Tracing abolitionism as a movement back only to Wilberforce – as Niemuth, Mackaman and North do – is in fact its own form of erasure. For the same reasons that it is dishonest to omit, elide or downplay the rôle of the Northern white working class in abolitionism, so too it’s dishonest to do the same for the religious predecessors of the movement. Omitting the religious convictions of the Society of Friends or the anti-slavery activism of James Oglethorpe, or the later political syncretism of Richard Oastler (which actually got results for the working-class in Britain), from the story of abolition is every bit as great an act of distortion and violence to historical truth. Why? Because it shows the actual instance of a Marxist dialectical synthesis between the advocates of ‘feudal’ reaction and the advocates of anti-slavery radicalism, in directing a humane change in œconomic relations.

Now, I do understand that my gentle readers are likely to think, after reading all this, that the foregoing is just Cooper on one of his genealogical or arcane political hobbyhorses. And you might be right to think so to some degree. But getting the history right is something for modern leftists to be concerned with, precisely because there is simply no critical mass or critical constituency for any sort of ‘pure’ leftism in the United States. And that constituency is very unlikely to be built without some kind of populist rapprochement.

It’s telling that the closest that the working class has ever come to achieving meaningful degrees of political power in the United States was the ultimately-failed populist uprising of the 1880s and 1890s – and that was born precisely out of a fruitful alliance between urban workers who wanted to expand public ownership of infrastructure, and rural farmers who wanted to reduce their debt burden. It’s also telling in a negative way: even the most liberal elements of the professional class have always put their own interests first, and never those of the working class. It’s worth pointing out that there is considerable discontent nowadays among the very people who identify as conservative or independent, against the neoliberal consensus the authors justly rail against. A lot of that discontent is voiced in opportunistic or cynical ways, but it’s there and it’s genuine. If the left wants to gain power, it has to work with this discontent rather than in isolation from it.

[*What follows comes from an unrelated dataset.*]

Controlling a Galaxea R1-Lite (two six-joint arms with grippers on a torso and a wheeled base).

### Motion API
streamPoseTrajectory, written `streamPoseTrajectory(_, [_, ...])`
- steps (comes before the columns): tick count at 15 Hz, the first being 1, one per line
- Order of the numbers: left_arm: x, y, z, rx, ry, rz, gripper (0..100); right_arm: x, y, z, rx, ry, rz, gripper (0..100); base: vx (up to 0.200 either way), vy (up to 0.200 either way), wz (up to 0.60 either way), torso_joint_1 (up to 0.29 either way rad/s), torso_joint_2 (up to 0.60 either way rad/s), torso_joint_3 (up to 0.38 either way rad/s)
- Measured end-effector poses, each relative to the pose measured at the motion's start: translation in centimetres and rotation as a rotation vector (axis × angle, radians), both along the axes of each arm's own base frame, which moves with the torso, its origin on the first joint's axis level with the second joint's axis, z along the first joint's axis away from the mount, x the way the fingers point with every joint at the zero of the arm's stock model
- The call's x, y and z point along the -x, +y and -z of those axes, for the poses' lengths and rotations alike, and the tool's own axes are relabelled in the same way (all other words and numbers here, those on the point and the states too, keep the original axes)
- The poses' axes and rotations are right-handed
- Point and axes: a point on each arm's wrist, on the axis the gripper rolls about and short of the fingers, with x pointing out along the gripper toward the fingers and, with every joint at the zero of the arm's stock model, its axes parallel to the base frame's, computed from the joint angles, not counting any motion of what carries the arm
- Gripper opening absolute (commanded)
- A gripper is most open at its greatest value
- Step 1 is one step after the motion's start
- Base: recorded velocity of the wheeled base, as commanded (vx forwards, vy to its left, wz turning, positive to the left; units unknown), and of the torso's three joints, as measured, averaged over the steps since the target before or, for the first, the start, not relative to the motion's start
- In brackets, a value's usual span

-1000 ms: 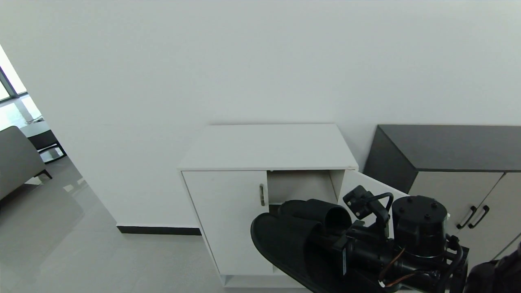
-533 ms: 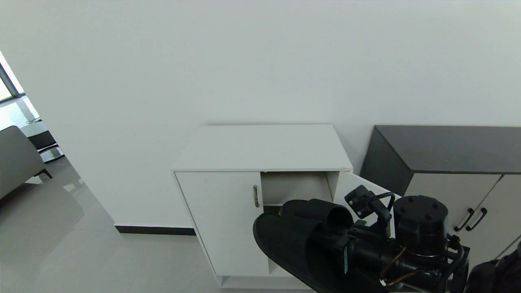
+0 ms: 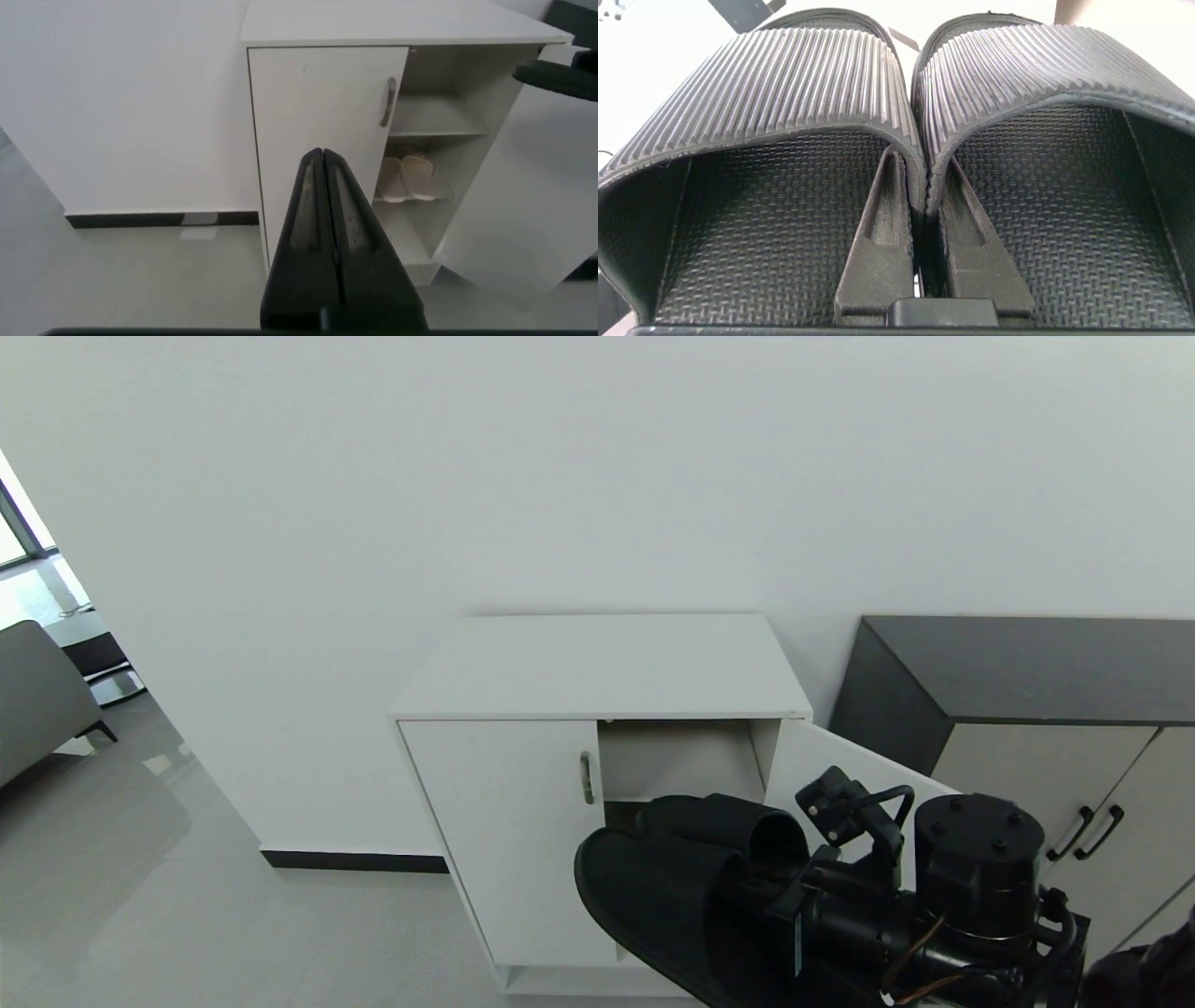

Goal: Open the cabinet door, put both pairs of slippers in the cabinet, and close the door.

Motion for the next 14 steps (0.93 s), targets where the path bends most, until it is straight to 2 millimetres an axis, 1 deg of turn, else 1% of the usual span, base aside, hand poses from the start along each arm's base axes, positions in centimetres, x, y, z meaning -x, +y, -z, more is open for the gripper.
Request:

I agree with the authors of the critique that history is not a morality play. Therefore, there is nothing to be gained by rendering one side of that history idealistically ‘pure’, any more than by rendering it racially ‘pure’. We only impoverish our own historical understanding when we airbrush out of our history the religious Dissenters, the Royalists, the Nonjurors and such who prepared the fields for abolitionism, built up much of the œconomic infrastructure which made abolition possible, and even tended the first fruits of its harvest. Even though, to a large degree, they were either neutral or on the ‘losing side’ of the American Revolution.